Alright, crypto is hard, let’s look at the databases for rust. I’m going to need some sqlite for my rust program. There’s three. Three. No guidance on which, if any, work. This is curated?
I took a look at the python list as well, looking for a web framework. As far as I can tell, it lists every web framework. And has only good things to say about them.
A small, fast, down-to-earth, open source Python web framework.
A fast, simple and lightweight WSGI micro web-framework.
A lightweight and high performance web framework
A web framework for Python that is as simple as it is powerful.
A full stack web framework and platform focused in the ease of use.

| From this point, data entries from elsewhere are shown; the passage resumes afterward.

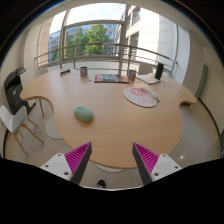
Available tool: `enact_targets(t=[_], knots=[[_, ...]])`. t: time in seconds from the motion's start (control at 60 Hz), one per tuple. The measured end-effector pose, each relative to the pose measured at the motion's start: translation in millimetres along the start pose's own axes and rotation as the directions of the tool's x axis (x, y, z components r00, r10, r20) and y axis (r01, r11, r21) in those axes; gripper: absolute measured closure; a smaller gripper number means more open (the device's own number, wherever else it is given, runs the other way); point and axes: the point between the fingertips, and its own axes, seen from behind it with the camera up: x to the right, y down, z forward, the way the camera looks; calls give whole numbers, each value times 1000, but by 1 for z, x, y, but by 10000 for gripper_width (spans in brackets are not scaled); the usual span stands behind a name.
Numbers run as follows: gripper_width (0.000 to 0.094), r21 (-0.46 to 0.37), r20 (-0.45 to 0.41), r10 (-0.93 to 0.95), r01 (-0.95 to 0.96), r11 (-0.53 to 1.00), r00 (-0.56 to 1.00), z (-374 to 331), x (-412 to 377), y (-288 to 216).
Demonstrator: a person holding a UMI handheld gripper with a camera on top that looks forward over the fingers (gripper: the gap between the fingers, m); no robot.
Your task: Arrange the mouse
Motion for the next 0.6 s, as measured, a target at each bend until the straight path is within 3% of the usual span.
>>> enact_targets(t=[0.383,0.533,0.6], knots=[[89,-10,147,-106,109,994,983,157,-101,-60],[110,14,178,-137,136,991,975,188,-108,-86],[165,13,202,-124,124,992,972,193,-114,-92]])
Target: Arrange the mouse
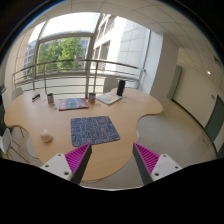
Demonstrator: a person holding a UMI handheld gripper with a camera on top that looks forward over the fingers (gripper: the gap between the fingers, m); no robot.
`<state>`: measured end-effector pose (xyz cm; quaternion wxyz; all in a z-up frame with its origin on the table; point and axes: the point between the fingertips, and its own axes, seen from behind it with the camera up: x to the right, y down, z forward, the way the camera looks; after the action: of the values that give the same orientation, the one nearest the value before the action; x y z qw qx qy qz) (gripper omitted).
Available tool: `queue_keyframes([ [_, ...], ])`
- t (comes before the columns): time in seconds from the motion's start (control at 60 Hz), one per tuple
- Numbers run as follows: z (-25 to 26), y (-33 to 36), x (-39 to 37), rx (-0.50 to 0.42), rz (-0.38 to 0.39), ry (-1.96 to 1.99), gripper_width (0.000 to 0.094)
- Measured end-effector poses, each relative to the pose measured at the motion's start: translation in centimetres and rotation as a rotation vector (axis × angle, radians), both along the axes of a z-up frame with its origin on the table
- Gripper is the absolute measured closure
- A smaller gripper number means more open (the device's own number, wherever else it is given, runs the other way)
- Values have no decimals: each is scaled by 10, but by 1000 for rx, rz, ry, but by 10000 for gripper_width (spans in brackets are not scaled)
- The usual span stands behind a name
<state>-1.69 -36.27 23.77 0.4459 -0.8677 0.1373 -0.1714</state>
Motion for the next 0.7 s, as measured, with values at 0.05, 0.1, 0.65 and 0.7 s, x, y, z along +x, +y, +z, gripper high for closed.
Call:
queue_keyframes([
  [0.05, -2, 0, -1, -15, 4, -3, 92],
  [0.1, -11, -1, -5, -35, 8, 0, 90],
  [0.65, -202, 130, -248, -98, 399, 162, 88],
  [0.7, -211, 159, -262, -85, 413, 153, 88],
])
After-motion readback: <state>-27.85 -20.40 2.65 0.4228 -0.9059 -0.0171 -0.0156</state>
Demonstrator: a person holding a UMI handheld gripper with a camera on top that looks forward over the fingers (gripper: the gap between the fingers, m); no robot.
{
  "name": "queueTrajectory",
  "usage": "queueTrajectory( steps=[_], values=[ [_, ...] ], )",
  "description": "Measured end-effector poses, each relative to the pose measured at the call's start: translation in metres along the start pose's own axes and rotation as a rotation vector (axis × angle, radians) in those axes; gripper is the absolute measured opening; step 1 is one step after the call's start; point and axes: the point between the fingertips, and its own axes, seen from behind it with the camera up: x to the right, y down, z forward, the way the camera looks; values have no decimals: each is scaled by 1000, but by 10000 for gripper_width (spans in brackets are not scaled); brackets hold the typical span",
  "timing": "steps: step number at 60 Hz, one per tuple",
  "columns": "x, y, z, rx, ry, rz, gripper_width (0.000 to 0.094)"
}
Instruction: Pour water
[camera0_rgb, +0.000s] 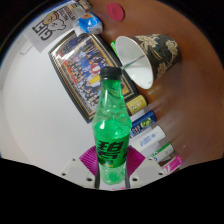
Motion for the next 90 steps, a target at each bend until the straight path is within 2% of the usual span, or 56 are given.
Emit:
queueTrajectory(
  steps=[13, 21, 31, 40, 47, 56, 65, 82, 84, 90],
  values=[
    [-11, 6, -1, -39, 55, -109, 335],
    [-43, 11, -5, -84, 87, -423, 335],
    [-108, -13, -9, -69, 97, -909, 335],
    [-155, -65, -21, -32, 149, -1308, 335],
    [-170, -126, -35, 24, 237, -1603, 335],
    [-160, -221, -44, 108, 394, -1904, 335],
    [-124, -295, -52, 113, 502, -2033, 335],
    [-59, -355, -55, 48, 564, -2006, 337],
    [-62, -354, -53, 63, 528, -2012, 335],
    [-62, -356, -54, 65, 521, -2011, 337]
  ],
)
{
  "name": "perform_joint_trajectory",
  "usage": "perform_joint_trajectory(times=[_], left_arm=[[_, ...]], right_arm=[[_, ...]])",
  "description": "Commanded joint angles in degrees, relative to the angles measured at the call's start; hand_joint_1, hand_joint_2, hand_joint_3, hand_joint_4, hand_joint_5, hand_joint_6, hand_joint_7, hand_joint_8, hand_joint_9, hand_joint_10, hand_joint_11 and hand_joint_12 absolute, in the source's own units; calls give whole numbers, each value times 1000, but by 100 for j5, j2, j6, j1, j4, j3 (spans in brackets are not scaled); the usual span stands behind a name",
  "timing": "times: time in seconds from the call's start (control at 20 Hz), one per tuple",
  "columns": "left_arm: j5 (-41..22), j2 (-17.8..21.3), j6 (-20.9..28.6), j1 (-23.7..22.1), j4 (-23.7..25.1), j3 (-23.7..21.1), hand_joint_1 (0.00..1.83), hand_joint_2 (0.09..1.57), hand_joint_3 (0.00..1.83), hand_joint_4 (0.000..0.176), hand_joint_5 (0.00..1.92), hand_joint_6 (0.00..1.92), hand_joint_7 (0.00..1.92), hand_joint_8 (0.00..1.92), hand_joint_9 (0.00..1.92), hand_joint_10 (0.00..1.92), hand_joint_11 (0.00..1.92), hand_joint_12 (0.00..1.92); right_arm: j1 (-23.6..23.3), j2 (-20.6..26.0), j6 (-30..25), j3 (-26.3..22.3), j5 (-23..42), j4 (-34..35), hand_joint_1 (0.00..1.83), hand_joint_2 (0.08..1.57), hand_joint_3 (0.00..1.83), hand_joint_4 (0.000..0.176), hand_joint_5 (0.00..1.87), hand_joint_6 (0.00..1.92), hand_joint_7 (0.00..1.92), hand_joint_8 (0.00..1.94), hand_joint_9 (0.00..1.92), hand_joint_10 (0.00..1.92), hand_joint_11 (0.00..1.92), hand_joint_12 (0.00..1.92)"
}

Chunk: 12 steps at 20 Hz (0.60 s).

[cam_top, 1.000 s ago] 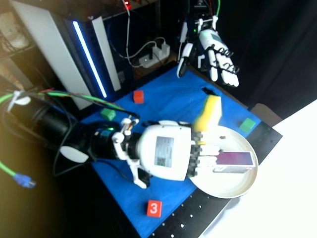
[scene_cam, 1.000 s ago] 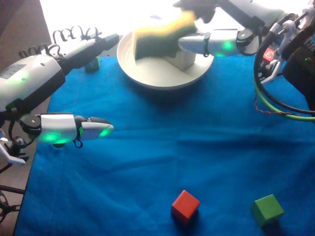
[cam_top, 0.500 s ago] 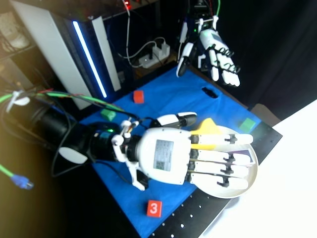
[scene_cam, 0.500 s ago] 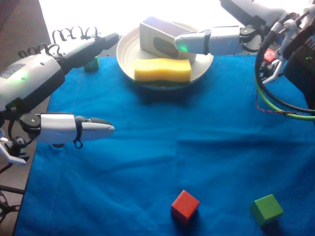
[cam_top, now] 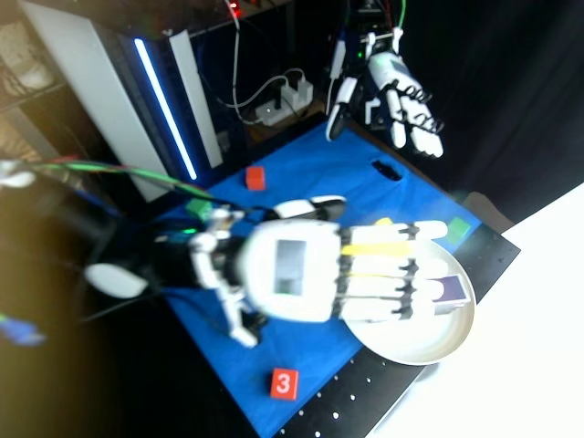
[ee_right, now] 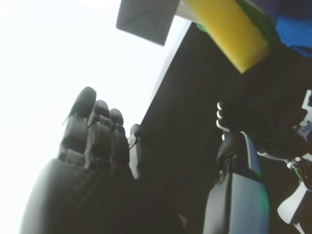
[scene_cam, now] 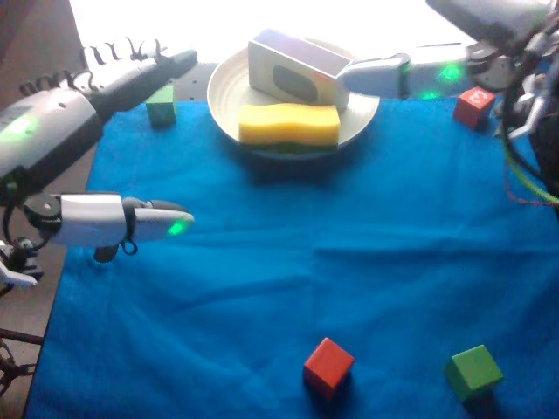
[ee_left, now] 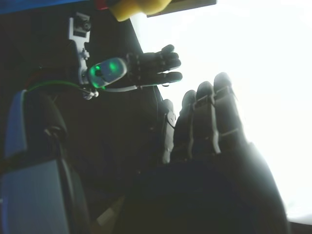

Really? Am I fundamentally misunderstanding what the word curated means? How does a list like the above help me decide anything? Honestly, this only makes paralysis of choice worse. I used to think my option were django and flask. Now there’s a half dozen frameworks I need to investigate!
These lists look like the editorial process is “everybody send me as many pull requests for as much stuff as possible”.
I would like to reiterate that I hate how web frameworks are advertised as if they’re products that need to be sold rather than laying out the fine details of what they’re bad at. For example, it would be nice of Django told you how inflexible they can make your project when you want to expand on their User class. They would never say this though, because they’re trying to get you to use their framework.
Yes! I wish more frameworks, libraries, et al, started off explaining why existing ones weren’t good enough and what tradeoffs they’re making with the new one.
But that would require authors to use existing tools to the point of failure, which is apparently a bridge too far these days.
Doesn’t have to be to the point of failure, just what their motivation was. But yeah, too many don’t do that.
I’ve found that when the lists start (such as this one, not listed, they’re well intended and perhaps some are rejected. However, entropy soon sets in and nobody is actually filtering them, let alone cleaning up cruft and outdated references. I’ve toyed with the idea of starting a truly curated list, where people who submit PRs have to justify the inclusion of their entry. Somehow, though, I feel like that wouldn’t get as much attention as the awesome-* lists.
I’m maybe working on something, hence the sudden interest in web frameworks actually.
aside: Did you look at sodiumoxide1 (rust libsodium bindings)? I am just starting out learning rust myself though, so I can’t speak to how good the library is, nor how easy it is to use.
I haven’t really. I don’t really consider rust a “glue” language, so there’s an implicit penalty to C bindings. I’m also only toying with the idea… “Not yet” is a viable option, depending on what’s available.